A subset of human follicular helper T cells (TFH) cells expresses CD57 for which no distinct function has been identified. We show that CD57+ TFH cells are universally PD-1(hi), but compared to their CD57- PD-1(hi) counterparts, express little IL-21 or IL-10 among others. Instead, CD57 expression on TFH cells marks cytotoxicity transcriptional signatures that translate into only a weak cytotoxic phenotype. Similarly, circulating PD-1+ CD57+ CD4+ T cells make less cytokine than their CD57- PD-1+ counterparts, but have a prominent cytotoxic phenotype. By analysis of responses to STAT3-dependent cytokines and cells from patients with gain- or loss-of-function STAT3 mutations, we show that CD4+ T cell cytotoxicity is STAT3-dependent.

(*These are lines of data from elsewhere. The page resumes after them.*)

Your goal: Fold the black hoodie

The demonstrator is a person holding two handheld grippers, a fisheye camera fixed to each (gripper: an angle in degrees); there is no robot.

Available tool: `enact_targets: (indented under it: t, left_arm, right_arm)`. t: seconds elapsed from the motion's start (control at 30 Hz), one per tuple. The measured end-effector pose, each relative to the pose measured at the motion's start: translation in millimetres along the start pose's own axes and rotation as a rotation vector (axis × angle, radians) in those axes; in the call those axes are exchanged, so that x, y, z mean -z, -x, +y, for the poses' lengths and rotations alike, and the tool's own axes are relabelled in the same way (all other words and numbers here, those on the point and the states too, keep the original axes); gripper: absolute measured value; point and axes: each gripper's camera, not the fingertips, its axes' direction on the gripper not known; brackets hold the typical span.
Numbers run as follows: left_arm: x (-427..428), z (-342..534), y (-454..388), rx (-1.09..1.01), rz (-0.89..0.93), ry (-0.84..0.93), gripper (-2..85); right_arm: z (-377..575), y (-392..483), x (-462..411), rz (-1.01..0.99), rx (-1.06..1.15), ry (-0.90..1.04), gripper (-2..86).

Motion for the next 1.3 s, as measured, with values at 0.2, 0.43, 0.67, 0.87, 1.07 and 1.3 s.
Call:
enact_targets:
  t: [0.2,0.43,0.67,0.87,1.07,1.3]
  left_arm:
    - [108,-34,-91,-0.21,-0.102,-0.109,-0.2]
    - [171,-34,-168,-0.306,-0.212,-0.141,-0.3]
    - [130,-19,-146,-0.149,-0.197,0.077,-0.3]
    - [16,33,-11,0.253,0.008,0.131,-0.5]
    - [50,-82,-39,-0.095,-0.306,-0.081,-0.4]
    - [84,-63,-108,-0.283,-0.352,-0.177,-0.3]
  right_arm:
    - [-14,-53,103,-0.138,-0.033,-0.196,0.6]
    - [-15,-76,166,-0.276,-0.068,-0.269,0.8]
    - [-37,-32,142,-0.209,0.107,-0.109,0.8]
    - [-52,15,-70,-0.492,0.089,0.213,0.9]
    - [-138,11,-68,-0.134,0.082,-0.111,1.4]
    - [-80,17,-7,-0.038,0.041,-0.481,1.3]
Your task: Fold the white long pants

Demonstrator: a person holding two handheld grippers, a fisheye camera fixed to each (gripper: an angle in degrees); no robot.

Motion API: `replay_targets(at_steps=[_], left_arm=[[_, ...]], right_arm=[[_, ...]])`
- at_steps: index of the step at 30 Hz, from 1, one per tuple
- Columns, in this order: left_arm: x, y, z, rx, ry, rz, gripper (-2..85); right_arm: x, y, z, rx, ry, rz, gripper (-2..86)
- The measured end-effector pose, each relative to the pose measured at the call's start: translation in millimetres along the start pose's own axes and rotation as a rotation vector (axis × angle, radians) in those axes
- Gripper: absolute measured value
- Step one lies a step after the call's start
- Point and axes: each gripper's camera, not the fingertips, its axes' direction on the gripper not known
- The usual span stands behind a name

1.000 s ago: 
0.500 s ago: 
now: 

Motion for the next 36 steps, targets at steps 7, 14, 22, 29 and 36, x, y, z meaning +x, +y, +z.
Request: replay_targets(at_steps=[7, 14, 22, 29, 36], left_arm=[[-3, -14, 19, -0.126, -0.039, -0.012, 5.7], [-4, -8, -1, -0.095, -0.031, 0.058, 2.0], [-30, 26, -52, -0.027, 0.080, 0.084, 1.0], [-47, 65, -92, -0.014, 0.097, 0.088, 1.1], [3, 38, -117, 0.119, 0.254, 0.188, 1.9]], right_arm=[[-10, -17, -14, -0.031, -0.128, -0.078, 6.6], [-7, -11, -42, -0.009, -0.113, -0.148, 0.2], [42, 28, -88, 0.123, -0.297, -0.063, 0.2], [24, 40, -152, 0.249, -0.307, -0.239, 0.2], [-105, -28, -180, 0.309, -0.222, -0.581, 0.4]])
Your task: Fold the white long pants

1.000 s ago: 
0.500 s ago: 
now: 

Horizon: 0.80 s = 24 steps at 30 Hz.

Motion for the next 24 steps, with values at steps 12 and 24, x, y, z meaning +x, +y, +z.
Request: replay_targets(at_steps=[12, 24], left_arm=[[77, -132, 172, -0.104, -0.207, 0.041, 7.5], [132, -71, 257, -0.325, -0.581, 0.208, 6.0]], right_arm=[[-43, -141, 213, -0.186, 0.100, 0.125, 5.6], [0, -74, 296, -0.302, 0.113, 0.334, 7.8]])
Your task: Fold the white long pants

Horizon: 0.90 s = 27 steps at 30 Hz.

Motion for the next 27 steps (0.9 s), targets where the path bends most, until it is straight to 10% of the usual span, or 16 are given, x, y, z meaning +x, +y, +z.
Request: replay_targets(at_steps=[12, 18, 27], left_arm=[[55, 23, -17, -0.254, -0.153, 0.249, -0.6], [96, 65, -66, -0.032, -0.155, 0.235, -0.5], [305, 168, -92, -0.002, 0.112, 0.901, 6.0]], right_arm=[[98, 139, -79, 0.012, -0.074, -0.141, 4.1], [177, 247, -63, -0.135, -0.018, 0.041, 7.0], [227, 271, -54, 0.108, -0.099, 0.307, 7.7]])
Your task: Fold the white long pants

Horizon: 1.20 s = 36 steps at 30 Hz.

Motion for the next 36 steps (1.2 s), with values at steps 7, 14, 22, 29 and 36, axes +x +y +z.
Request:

TFH formation also requires STAT3, but paradoxically, once formed, PD-1(hi) cells become unresponsive to STAT3. These findings suggest that changes in blood and germinal center cytotoxicity might be affected by changes in STAT3 signaling, or modulation of PD-1 by therapy.

Type Journal
ISBN 2045-2322 (Electronic) 2045-2322 (Linking)
Authors Alshekaili, J.; Chand, R.; Lee, C. E.; Corley, S.; Kwong, K.; Papa, I.; Fulcher, D. A.; Randall, K. L.; Leiding, J. W.; Ma, C. S.; Wilkins, M. R.; Uzel, G.; Goodnow, C. C.; Vinuesa, C. G.; Tangye, S. G.; Cook, M. C.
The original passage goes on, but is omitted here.